The vacuum chamber is then depressurized to 4 × 10 ⁻⁴ Pa, heated by energizing the heating boat containing m-MTDATXA, and deposited on a transparent support substrate at a deposition rate of 0.1 nm / sec. A layer was provided.

Further, the heating boat containing H-67, the heating boat containing H-69, and the heating boat containing compound 1-1 were further energized and heated, respectively, and the deposition rate was 0.1 nm / sec. A 30 nm light emitting layer was provided by co-evaporation on the hole transport layer at 1 nm / sec and 0.006 nm / sec. Further, the heating boat containing HB-1 was energized and heated, and was deposited on the light emitting layer at a deposition rate of 0.1 nm / sec to provide a 10 nm thick hole blocking layer, and further Alq ₃ was contained. The heating boat was energized and heated, and deposited on the hole blocking layer at a deposition rate of 0.1 nm / sec to provide an electron transport layer having a thickness of 25 nm. In addition, the substrate temperature at the time of vapor deposition was room temperature.

  Then, 0.5 nm of lithium fluoride was vapor-deposited as a cathode buffer layer, and also aluminum 110nm was vapor-deposited, the cathode was formed, and the organic EL element 1-1 was produced.

(Preparation of organic EL elements 1-2 to 1-10)
In the production of the organic EL device 1-1, organic EL devices 1-2 to 1 were similarly performed except that H-67 and H-69, which are host compounds of the light emitting layer, were changed to the compounds shown in Table 1, respectively. -10 was produced.

Example 2
(Preparation of organic EL element 2-1)
Transparent support provided with this ITO transparent electrode after patterning on a substrate (NH45 manufactured by NH Techno Glass) made of ITO (indium tin oxide) with a thickness of 100 nm on a glass substrate of 100 mm × 100 mm × 1.1 mm as an anode The substrate was ultrasonically cleaned with isopropyl alcohol, dried with dry nitrogen gas, and subjected to UV ozone cleaning for 5 minutes. This transparent support substrate is fixed to a substrate holder of a commercially available vacuum deposition apparatus, while 200 mg of α-NPD is put in a molybdenum resistance heating boat, and 200 mg of H-67 is put in another resistance heating boat made of molybdenum. 200 mg of H-69 is put into a resistance heating boat, 100 mg of Compound 1-1 is put into another resistance heating boat made of molybdenum, 200 mg of H-72 is put into another resistance heating boat made of molybdenum, and another resistance heating boat made of molybdenum 200 mg of BAlq was put in and attached to a vacuum deposition apparatus.

The vacuum chamber is then depressurized to 4 × 10 ⁻⁴ Pa, heated by energizing the heating boat containing α-NPD, and deposited on a transparent support substrate at a deposition rate of 0.1 nm / sec to transport 100 nm holes. A layer was provided.
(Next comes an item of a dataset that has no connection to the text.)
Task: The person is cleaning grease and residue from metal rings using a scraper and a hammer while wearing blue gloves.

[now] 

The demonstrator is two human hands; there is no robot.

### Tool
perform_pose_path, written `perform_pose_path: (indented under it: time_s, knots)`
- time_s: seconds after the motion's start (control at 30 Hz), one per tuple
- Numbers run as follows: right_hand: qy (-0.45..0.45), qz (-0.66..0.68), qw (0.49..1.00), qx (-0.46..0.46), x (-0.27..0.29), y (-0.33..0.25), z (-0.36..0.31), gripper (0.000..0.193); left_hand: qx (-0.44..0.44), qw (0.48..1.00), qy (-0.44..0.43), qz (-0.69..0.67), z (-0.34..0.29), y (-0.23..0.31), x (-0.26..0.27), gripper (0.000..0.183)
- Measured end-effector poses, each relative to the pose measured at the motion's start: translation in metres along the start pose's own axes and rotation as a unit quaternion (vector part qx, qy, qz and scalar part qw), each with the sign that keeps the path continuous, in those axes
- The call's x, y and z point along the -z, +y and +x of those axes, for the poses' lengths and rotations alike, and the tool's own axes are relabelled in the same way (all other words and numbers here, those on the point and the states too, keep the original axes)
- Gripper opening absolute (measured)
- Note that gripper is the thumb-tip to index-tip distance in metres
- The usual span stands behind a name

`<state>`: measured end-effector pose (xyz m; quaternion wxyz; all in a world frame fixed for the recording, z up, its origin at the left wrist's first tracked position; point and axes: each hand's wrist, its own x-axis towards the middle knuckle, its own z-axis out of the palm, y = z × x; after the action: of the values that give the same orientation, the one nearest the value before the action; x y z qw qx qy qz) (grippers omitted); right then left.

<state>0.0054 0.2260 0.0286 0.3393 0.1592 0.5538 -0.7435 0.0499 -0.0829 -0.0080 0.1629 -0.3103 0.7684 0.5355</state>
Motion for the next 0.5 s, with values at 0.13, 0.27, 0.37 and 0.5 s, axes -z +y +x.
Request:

  Further, the heating boat containing H-67, the heating boat containing H-69, and the heating boat containing compound 1-1 were further energized and heated, respectively, and the deposition rate was 0.1 nm / sec. A 40 nm light emitting layer was provided by co-evaporation on the hole transport layer at 1 nm / sec and 0.006 nm / sec. Further, the heating boat containing H-72 was energized and heated, and was deposited on the light emitting layer at a deposition rate of 0.1 nm / sec to provide a hole blocking layer having a thickness of 10 nm, and further the BAlq contained. A heating boat was energized and heated, and deposited on the hole blocking layer at a deposition rate of 0.1 nm / sec to provide an electron transport layer having a thickness of 20 nm. In addition, the substrate temperature at the time of vapor deposition was room temperature.

  Then, 0.5 nm of lithium fluoride was vapor-deposited as a cathode buffer layer, and also aluminum 110nm was vapor-deposited, the cathode was formed, and the organic EL element 2-1 was produced.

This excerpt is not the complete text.